------ RECORDS SUPPLIED
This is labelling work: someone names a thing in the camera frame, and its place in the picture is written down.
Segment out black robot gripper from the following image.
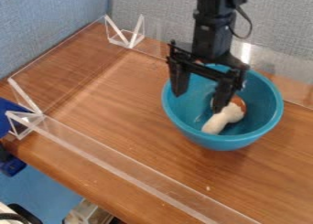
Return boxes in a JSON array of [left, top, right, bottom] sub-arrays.
[[166, 21, 249, 113]]

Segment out white brown plush mushroom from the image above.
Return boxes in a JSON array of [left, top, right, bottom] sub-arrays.
[[203, 96, 248, 134]]

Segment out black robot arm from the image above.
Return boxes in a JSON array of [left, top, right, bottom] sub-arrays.
[[166, 0, 252, 113]]

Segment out blue plastic bowl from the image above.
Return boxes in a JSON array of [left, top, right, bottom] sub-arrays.
[[162, 69, 284, 151]]

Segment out clear acrylic back barrier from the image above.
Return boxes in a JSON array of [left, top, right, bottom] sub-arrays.
[[136, 16, 313, 110]]

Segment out clear acrylic barrier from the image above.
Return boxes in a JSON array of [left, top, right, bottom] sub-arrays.
[[7, 17, 108, 112], [6, 111, 261, 224], [136, 16, 313, 110]]

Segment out clear acrylic front barrier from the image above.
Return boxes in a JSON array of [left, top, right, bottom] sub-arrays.
[[6, 111, 261, 224]]

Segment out clear acrylic left barrier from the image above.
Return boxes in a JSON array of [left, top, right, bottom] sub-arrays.
[[7, 17, 108, 112]]

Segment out clear box under table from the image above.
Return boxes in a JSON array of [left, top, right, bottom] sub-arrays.
[[63, 198, 121, 224]]

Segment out blue clamp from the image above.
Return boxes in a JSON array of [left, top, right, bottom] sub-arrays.
[[0, 97, 29, 177]]

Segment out black white object bottom left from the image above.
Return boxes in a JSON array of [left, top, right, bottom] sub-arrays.
[[0, 202, 43, 224]]

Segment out black cable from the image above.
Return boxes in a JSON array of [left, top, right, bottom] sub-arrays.
[[228, 5, 255, 40]]

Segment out clear acrylic corner bracket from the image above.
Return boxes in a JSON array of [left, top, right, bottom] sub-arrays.
[[105, 16, 146, 48]]
------------
> [TASK REQUIREMENTS]
From the records above, return each line that includes "black".

> [ANSWER FOR THE TASK]
Segment out black robot gripper from the following image.
Segment out black robot arm from the image above.
Segment out black white object bottom left from the image above.
Segment out black cable from the image above.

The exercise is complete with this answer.